The base recipe came from Scandinavian Feasts, which is a great book on the subject. I made it first, then started tweaking it to get to my fruity oaty bars; so it seems only fair to present both recipes here. The base recipe is light and crisp, and more flavorful than the few ingredients would suggest. The snolfs like these with milk, but they’re also great (both variations) with tea.



Scandinavian Oat Bars

Preheat oven to 375°F. Spray an 11"x7" jelly roll pan with nonstick cooking spray.

1 C butter, melted and slightly cooled
3 1/2 C quick-cooking oats
1 C sugar
2 egg whites

In a large bowl, stir together the oats and butter. Stir in sugar, then egg whites; mix until well blended. Press the oat mixture into the prepared pan as evenly as possible.
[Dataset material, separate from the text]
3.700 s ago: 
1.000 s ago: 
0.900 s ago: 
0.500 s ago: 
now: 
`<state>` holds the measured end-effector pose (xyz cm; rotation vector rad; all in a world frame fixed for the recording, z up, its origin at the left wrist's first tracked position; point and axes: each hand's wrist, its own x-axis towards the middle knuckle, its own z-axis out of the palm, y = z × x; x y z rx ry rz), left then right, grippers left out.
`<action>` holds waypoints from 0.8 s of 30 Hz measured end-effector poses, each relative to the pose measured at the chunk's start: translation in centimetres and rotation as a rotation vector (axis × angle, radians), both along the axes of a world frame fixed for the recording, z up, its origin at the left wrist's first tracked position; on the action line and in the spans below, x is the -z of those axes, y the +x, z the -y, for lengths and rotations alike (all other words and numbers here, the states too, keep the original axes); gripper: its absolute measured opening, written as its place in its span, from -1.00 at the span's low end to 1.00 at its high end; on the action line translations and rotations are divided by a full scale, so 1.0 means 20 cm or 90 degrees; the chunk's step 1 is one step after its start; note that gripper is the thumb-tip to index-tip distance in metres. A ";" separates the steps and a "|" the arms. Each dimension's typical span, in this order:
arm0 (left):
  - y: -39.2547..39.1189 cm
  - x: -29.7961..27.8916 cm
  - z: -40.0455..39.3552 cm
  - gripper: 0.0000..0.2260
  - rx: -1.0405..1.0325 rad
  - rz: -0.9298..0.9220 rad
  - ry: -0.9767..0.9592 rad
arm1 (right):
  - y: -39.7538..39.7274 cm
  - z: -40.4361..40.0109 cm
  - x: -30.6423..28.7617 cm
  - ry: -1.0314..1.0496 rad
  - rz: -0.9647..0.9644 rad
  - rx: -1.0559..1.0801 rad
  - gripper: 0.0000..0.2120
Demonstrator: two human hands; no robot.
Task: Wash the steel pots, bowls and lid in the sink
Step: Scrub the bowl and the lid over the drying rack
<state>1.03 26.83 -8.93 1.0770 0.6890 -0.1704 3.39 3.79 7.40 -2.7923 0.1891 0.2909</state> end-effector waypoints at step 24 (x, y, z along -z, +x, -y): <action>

Bake for 30–35 minutes, or until golden brown. Cut into squares while still warm, but do not remove from the baking pan until cold. Store in an airtight container to keep bars crisp.


Now, for my version. For some reason I was very focused on cranberry as the fruit, but others work well too. I’ve used blueberries and cherries, which everyone enjoyed. If using larger pieces of dried fruits, cut them into smaller pieces (I did this with the cherries). Of course, I didn’t measure the quantities precisely, so take my suggestions as a general guide and do what works for you. I find it hard to try to distribute the fruit evenly throughout the mixture, but since I adore these bars both ways I don’t care that much about it. One could easily add nuts, too; the recipe is extremely flexible.

The use of brown sugar cuts down on the sweetness some, and gives the bars some depth. My measures are very approximate there; I just pack some brown sugar into a 1-C measure, then fill it with granulated sugar. Sometimes I also add about 1/2 t. of some spice, usually cinnamon or nutmeg.


Fruity Oaty Bars

Preheat oven to 375°F. Spray an 11"x7" jelly roll pan with nonstick cooking spray.

1 C butter, melted and slightly cooled
4 C quick-cooking oats
2/3 C brown sugar
1/3 C granulated sugar
dash salt
3 egg whites
1 C dried fruit of your choice (more or less, to your preference)

In a large bowl, stir together the oats and fruit. Stir in all remaining ingredients; mix until well blended. Press the oat mixture into the prepared pan as evenly as possible.

Bake for 30–35 minutes, or until golden brown. Cut into squares while still warm, but do not remove from the baking pan until cold. (If they’re left too long, especially in a humid environment, the bars will soften.) Store in an airtight container to keep bars crisp.

Why?

Sunni,

Jest curious, you unnerstan... Why do you use 'quick cooking' oats instead of the less messed with kind? I always prefer the 'whole rolled' much more for flavor texture and, to make a SWAG, less molested nutritional value.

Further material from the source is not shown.